▸ **PROBLEM TO WORK ON**
The whole of the data, every line, should come back exactly the same.

▸ **SUPPLIED INFORMATION**

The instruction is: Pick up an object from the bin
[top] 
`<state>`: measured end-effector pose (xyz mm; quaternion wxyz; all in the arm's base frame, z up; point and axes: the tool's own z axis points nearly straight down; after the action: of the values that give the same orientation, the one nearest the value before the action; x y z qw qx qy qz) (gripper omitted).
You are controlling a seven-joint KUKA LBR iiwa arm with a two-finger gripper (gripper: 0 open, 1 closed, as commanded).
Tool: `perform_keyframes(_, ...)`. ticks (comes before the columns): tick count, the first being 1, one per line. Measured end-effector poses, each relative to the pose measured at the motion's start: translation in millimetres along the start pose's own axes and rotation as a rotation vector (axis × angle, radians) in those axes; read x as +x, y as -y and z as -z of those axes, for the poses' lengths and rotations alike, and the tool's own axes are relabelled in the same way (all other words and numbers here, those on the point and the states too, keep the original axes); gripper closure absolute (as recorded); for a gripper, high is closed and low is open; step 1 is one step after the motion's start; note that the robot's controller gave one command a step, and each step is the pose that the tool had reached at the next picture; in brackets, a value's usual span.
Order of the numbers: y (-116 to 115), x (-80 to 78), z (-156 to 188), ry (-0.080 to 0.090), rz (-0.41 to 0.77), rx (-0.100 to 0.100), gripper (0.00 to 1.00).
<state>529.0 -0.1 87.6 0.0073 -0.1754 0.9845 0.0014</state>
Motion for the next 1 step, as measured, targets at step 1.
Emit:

▸ **TASK RESULT**
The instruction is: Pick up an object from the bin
[top] 
`<state>`: measured end-effector pose (xyz mm; quaternion wxyz; all in the arm's base frame, z up; point and axes: the tool's own z axis points nearly straight down; after the action: of the values that give the same orientation, the one nearest the value before the action; x y z qw qx qy qz) (gripper omitted).
You are controlling a seven-joint KUKA LBR iiwa arm with a two-finger gripper (gripper: 0 open, 1 closed, as commanded).
Tool: `perform_keyframes(_, ...)`. ticks (comes before the columns): tick count, the first being 1, one per line. Measured end-effector poses, each relative to the pose measured at the motion's start: translation in millimetres along the start pose's own axes and rotation as a rotation vector (axis × angle, radians) in those axes; read x as +x, y as -y and z as -z of those axes, for the poses' lengths and rotations alike, and the tool's own axes are relabelled in the same way (all other words and numbers here, those on the point and the states too, keep the original axes); gripper closure absolute (as recorded); for a gripper, high is closed and low is open; step 1 is one step after the motion's start; note that the robot's controller gave one command a step, and each step is the pose that the tool had reached at the next picture; in brackets, a value's usual span.
Order of the numbers: y (-116 to 115), x (-80 to 78), z (-156 to 188), ry (-0.080 to 0.090), rz (-0.41 to 0.77), rx (-0.100 to 0.100), gripper (0.00 to 1.00).
<state>529.0 -0.1 87.6 0.0073 -0.1754 0.9845 0.0014</state>
Motion for the next 1 step, as measured, targets at step 1.
Emit:

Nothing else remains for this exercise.